→ Problem description:
The answer must consist of every line below that holds the word "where".

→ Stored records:
= = =

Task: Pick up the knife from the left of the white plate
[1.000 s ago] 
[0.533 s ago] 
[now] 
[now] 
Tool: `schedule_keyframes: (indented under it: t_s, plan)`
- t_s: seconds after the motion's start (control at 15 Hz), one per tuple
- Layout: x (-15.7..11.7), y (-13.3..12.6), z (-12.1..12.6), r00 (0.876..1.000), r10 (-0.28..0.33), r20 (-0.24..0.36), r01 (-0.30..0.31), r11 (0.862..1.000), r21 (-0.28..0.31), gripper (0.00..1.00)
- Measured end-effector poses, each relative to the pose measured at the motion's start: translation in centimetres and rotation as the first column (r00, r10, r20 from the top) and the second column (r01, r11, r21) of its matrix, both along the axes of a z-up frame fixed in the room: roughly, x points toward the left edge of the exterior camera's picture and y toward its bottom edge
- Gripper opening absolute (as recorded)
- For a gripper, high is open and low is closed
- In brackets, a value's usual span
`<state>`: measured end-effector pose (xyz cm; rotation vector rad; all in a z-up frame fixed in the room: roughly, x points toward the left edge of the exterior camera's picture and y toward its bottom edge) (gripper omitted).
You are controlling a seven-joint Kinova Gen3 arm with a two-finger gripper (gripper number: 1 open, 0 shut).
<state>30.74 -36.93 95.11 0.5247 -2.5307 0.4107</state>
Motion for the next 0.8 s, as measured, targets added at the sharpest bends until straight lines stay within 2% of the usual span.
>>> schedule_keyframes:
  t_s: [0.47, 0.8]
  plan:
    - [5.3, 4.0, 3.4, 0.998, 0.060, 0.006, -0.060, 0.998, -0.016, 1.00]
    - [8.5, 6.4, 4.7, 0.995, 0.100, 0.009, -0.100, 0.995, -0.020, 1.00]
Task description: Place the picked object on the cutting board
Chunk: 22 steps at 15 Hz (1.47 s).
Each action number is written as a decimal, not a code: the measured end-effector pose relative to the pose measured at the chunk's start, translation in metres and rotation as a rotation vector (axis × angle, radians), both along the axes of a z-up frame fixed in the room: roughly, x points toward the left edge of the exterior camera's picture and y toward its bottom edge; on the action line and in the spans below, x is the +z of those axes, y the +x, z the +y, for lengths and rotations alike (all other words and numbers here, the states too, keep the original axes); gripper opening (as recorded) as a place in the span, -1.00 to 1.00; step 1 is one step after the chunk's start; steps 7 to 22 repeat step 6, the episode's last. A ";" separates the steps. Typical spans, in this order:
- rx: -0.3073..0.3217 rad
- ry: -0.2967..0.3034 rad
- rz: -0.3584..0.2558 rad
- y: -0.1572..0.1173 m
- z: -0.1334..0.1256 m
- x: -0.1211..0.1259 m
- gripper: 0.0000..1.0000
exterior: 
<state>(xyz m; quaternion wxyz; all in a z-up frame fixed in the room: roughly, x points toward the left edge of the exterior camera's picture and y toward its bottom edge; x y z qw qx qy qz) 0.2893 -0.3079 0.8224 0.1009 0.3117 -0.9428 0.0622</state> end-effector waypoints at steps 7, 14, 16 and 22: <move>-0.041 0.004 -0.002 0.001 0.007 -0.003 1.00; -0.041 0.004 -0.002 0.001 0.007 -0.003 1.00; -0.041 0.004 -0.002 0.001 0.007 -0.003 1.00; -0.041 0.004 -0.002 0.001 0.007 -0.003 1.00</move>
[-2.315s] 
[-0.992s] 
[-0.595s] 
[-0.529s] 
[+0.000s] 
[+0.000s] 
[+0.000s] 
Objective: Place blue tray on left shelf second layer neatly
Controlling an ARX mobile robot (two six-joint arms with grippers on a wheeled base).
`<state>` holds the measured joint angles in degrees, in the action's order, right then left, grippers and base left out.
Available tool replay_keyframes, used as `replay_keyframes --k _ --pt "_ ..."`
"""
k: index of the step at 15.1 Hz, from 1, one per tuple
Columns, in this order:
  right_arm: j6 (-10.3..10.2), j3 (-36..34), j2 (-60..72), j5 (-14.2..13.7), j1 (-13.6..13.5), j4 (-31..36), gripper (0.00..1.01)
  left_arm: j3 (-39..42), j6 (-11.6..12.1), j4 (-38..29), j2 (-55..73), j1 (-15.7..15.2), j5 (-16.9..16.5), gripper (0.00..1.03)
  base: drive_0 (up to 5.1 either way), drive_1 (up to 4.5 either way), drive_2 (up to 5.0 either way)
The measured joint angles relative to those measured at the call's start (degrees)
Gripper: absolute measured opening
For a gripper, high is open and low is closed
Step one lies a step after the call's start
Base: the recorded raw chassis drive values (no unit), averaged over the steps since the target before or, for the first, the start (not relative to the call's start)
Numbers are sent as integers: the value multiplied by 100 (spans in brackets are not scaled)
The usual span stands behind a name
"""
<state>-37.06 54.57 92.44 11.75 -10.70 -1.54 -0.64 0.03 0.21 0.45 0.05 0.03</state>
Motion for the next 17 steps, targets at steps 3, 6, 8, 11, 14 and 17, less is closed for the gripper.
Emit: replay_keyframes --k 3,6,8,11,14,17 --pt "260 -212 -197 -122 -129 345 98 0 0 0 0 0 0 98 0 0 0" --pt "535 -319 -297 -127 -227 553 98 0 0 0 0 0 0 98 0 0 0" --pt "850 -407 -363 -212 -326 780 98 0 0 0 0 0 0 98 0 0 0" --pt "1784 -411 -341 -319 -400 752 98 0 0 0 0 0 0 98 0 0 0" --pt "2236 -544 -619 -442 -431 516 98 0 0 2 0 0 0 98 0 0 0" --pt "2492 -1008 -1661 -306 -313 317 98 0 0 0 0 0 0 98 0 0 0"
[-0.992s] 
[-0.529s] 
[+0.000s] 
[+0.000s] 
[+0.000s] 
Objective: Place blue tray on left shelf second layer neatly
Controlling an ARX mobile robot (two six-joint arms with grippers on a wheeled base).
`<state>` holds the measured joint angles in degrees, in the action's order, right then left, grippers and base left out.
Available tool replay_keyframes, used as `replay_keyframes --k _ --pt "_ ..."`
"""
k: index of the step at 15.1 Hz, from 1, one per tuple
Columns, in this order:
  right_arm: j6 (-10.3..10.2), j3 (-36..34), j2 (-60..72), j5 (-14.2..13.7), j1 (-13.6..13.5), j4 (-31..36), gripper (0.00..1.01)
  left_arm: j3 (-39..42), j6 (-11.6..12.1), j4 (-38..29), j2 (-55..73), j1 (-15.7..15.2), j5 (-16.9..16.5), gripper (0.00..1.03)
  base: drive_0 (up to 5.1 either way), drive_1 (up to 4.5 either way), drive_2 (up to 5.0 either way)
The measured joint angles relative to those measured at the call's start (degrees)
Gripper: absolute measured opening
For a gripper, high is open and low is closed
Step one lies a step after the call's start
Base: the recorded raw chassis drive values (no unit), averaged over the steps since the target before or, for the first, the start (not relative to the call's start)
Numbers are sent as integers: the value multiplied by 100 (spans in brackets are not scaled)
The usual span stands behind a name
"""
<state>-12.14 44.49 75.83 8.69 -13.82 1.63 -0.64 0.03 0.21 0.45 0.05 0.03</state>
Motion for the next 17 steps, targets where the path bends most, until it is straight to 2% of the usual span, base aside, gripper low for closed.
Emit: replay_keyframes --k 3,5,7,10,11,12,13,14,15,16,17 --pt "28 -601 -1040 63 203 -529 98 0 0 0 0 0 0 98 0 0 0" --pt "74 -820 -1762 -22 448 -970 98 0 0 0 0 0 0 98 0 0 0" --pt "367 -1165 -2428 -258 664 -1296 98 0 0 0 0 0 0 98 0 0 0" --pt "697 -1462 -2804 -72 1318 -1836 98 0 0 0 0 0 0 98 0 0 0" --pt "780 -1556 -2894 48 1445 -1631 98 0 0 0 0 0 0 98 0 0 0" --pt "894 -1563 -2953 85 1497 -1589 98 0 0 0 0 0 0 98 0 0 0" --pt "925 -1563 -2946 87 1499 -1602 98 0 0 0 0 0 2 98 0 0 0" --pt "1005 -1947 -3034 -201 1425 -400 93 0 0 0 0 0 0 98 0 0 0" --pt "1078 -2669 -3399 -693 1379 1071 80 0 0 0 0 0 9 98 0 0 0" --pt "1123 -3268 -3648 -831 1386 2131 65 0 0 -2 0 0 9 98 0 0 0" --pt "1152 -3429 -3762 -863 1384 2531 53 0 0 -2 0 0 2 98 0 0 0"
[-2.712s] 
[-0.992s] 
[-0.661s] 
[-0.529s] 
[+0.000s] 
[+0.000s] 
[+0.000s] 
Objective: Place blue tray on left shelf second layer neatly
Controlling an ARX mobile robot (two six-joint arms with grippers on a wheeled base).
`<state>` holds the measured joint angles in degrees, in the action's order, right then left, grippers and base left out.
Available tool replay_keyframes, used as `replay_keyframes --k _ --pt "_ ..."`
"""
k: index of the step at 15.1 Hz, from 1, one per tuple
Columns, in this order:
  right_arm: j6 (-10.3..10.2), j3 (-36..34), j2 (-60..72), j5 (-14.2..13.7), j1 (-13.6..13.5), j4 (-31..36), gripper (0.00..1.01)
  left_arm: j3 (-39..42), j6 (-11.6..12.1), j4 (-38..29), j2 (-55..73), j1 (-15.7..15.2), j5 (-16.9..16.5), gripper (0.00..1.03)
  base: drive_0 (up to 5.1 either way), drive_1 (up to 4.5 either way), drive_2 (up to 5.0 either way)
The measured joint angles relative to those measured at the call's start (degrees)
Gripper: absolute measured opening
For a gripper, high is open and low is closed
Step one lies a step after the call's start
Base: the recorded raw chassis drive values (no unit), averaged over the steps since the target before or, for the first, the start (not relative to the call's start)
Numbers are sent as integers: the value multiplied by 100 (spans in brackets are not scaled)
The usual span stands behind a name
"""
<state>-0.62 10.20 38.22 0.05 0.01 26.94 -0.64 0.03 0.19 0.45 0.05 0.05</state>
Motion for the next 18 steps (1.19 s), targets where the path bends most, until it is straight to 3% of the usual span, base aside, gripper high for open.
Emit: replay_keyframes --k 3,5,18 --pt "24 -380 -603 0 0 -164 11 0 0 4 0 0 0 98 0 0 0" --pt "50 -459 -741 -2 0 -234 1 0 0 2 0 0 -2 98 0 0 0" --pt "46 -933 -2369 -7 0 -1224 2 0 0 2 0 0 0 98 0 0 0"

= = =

→ Written answer:
Motion for the next 17 steps, targets where the path bends most, until it is straight to 2% of the usual span, base aside, gripper low for closed.
Motion for the next 18 steps (1.19 s), targets where the path bends most, until it is straight to 3% of the usual span, base aside, gripper high for open.

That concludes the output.